Esta escena se estableció en el templo de St. Susanna, de Dedham como una muestra de solidaridad con los inmigrantes ilegales que han sido separadas de sus familias bajo los protocolos de control de las fronteras después de cruzar hacia los EEUU.

La idea surgió para educar a la gente.

La idea surgió para educar a la gente.

Esta representación muestra a un Cristo de niño enjaulado como lo hicieron con los menores inmigrantes que fueron arrancados de su madre; además hay un muro que rodea a los Reyes Magos, como si se evocara a una caravana de migrantes, según reportó DailyMail.

Actualmente miles de migrantes provenientes de América Central viven en condiciones precarias de lado de la frontera mexicana en un intento por ingresar al país norteamericano.

Esta iglesia ya ha levantado controversias anteriormente por sus discursos disruptivos

Esta iglesia ya ha levantado controversias anteriormente por sus discursos disruptivos

“Cristo fue político, lo colgaron de una cruz por hacer declaraciones políticas y volverse una gran autoridad y por eso murió”, dijo el feligrés Phil Mandeville.

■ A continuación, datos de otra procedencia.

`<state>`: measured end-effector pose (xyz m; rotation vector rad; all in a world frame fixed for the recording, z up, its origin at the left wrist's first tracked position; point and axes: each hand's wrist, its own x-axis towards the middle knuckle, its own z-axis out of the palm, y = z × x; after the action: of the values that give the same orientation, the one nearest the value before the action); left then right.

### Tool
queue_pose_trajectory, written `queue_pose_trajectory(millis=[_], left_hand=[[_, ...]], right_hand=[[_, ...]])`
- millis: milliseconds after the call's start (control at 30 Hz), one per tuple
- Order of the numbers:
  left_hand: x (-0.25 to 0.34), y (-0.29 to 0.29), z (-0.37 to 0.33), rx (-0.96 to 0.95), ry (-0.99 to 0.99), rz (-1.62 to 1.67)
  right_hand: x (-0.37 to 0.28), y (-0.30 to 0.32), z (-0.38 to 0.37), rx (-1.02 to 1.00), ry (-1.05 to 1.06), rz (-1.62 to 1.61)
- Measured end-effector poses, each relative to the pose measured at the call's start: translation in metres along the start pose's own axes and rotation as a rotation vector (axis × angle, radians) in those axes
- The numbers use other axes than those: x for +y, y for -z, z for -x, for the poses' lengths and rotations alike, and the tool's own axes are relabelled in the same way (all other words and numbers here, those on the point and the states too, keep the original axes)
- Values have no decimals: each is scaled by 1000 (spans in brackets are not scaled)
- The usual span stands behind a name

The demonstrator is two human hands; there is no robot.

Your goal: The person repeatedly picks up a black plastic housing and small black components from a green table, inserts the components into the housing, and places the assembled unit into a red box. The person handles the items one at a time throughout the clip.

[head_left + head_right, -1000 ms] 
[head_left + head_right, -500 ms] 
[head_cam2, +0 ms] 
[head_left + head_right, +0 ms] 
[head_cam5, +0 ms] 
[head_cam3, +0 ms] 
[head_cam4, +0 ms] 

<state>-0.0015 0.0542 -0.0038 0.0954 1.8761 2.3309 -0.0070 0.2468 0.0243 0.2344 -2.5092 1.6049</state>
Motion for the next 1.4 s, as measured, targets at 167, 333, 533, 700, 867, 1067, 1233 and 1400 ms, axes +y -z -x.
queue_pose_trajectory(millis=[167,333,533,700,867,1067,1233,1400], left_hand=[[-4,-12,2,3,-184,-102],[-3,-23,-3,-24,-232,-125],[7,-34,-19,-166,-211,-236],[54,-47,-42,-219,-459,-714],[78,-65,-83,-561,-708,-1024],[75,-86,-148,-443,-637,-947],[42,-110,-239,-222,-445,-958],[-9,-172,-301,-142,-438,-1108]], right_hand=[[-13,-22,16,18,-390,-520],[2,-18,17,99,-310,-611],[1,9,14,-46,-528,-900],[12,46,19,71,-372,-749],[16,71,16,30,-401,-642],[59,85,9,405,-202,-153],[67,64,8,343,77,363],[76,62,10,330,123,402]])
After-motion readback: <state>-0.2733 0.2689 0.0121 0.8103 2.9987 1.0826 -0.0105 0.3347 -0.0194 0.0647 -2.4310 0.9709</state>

Pat Ferrone, miembro del comité de Pax Christi tuvo la idea de la exhibición y dijo: “No estamos tratando de escandalizar a nadie. Estamos tratando de reflejar una realidad que hay que mirar”.

Este es el segundo año que la iglesia ha despertado controversias con las exhibiciones que pone para navidad, ya que en 2017, la escena tenía unos carteles que mostraban cuáles eran las ubicaciones y el número de muertos de los tiroteos que había sucedido en el país.

Según refirió la agencia de noticias Associated Press al menos 81 niños migrantes habían sido separados de sus familias en la frontera de EEUU y México desde que Donald Trump firmó la orden que prohibía dicha práctica en junio pasado.

Pero a pesar de las políticas anti migrantes impuestas por el mandatario norteamericano, miles de migrantes han continuado su camino desde Centroamérica en las últimas semanas como parte de las caravanas migrantes que han sido reprimidas.

Trump implementó un fuerte dispositivo de seguridad nacional para establecer regulaciones que han negado asilo a cualquier persona que se capte cruzando ilegalmente la frontera. Este hecho ha provocado que miles de estos migrantes se queden varados en la zona de El Barral sin poder movilizarse hacia el sueño americano.